What makes KneeKG different from other systems is that it accurately analyzes the function of the knee joint in a clinical setting. A technician performs the 15-minute test. Afterward the device generates an easy-to-read report about the findings.
Licensee Offers a Leg Up
Emovi has been integrating the device into its care protocol at its Emovi Knee Clinic since 2008. According to Laflamme, Emovi invested in the project with two objectives: First, to develop software applications to make the results easily understandable. This technology then demonstrates its added value to the patient, the physician and the health care system.
Second, to develop a database of different knee conditions, diseases and abnormalities. This not only adds to the value of the technology, it also advances the science as it relates to the knee.

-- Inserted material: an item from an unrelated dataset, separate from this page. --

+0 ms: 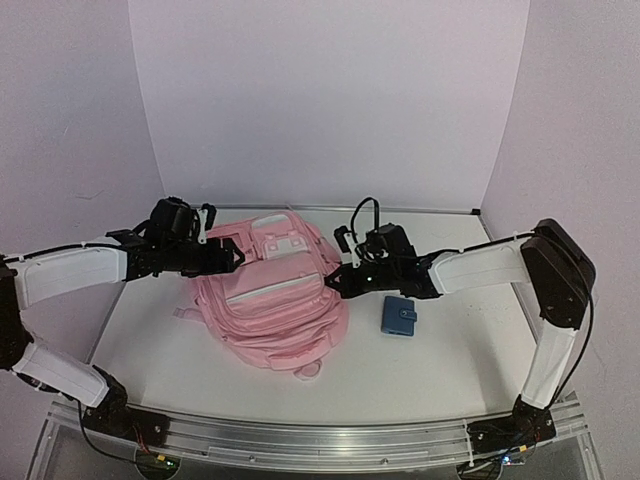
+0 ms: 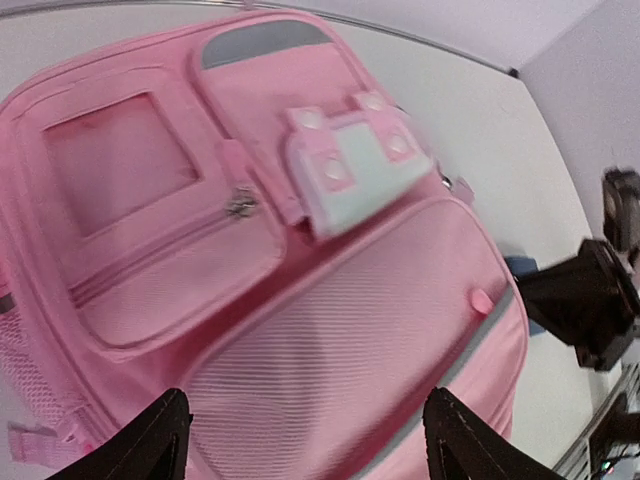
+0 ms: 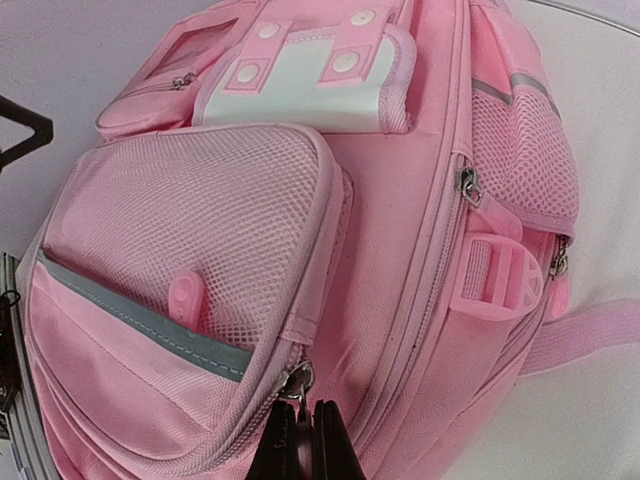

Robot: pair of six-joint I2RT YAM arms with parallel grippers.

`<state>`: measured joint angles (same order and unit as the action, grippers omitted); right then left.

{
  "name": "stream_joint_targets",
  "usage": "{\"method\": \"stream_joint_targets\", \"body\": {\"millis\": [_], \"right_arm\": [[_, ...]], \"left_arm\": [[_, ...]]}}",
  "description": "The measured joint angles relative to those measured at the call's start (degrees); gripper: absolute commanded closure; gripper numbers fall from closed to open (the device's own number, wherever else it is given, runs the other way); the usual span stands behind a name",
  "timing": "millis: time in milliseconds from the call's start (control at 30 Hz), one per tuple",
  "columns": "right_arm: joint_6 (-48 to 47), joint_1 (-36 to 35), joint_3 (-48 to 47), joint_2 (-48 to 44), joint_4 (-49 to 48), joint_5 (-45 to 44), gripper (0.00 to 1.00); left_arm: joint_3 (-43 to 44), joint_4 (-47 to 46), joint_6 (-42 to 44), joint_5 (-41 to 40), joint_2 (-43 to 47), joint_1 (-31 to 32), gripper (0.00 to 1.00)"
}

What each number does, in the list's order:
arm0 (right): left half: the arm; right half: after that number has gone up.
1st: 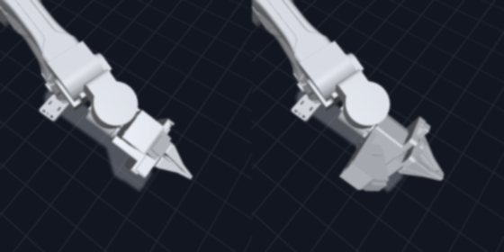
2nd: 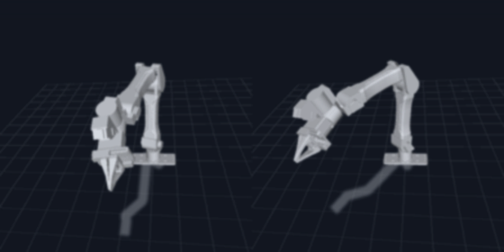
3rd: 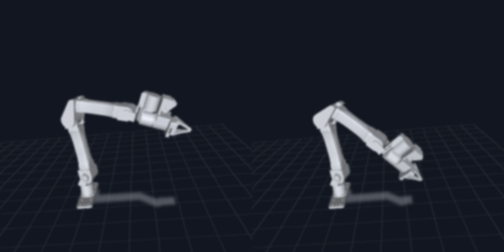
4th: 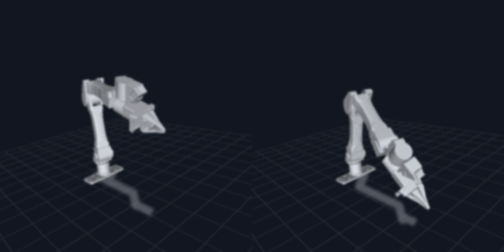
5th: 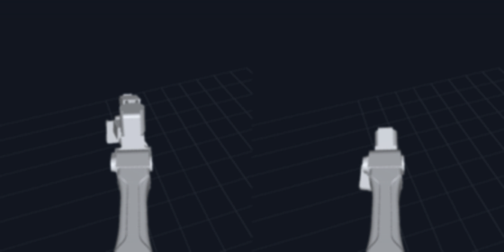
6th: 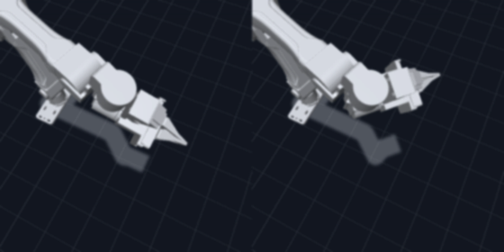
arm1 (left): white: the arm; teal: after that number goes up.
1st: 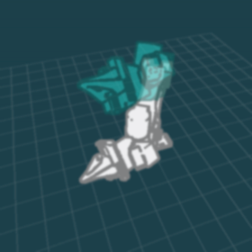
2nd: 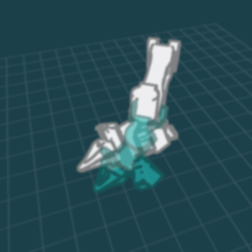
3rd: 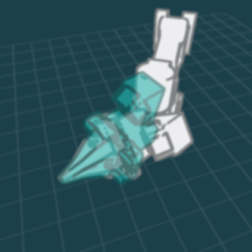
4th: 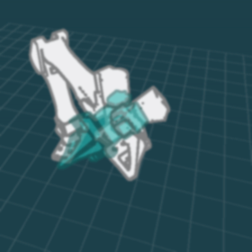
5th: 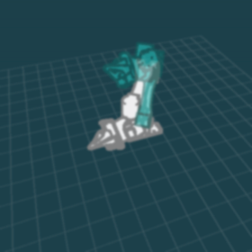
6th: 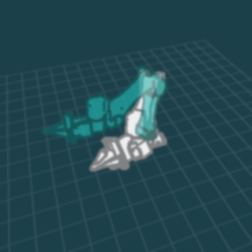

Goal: Pack the student bag
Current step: Zip the student bag at the center of the board, then adjust the student bag at the center of the board.

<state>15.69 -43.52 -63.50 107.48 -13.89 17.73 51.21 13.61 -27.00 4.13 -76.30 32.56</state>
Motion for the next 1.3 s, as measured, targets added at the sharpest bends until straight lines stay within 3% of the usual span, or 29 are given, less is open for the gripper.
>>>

The software applications that have been developed cover different angles:
- • Highlighting knee-function problems that are linked to known diseases or conditions, to help the investigation of symptoms
- • Clinical scores enabling easy post-treatment followup
- • Pre- and postsurgery information for total-knee and ACL surgeries
- • Diagnostic applications for general practitioners
“Emovi aims to help physicians revolutionize the way they evaluate knee problems,” Laflamme explains. “This empowers doctors to provide top-notch knee care.”
Working with Universities Allows Licensees to Put Their Best Foot Forward
Laflamme says her company first became involved with the two universities because Emovi wanted to license the technology. Now the company has developed a solid relationship with the universities.
“It’s something other companies should look at, when they want to innovate,” Laflamme says. “More companies should work with universities. They have terrific knowledge and are also aware of development around the world. Plus, they are the best spokespeople for the innovation because they know it by heart.”
Emovi now focuses on two activities: developing and selling the KneeKG, and operating its knee clinics.
As of early 2011, health care professionals are using the KneeKG in two Emovi clinics in Canada. Emovi has also sold its first units for use in a hospital in Lyon, France.
In addition, Emovi has gotten approval from the Food and Drug Administration to sell the device in the United States. Laflamme says the company is targeting about 10,000 orthopaedic surgeons in the United States, specifically those at the country’s 2,000 or so orthopedic and sports-medicine clinics.
As for de Guise, he is continuing his work at both the ETS and the University of Montreal, thanks to grants from the FQRNT and the Fonds de Recherches en Santé du Québec. Due to his efforts to help patients with knee pain, people can get back to work, play with their grandchildren and even ride their bikes — perhaps providing someone else with a chance for a lifechanging encounter at a stoplight, too.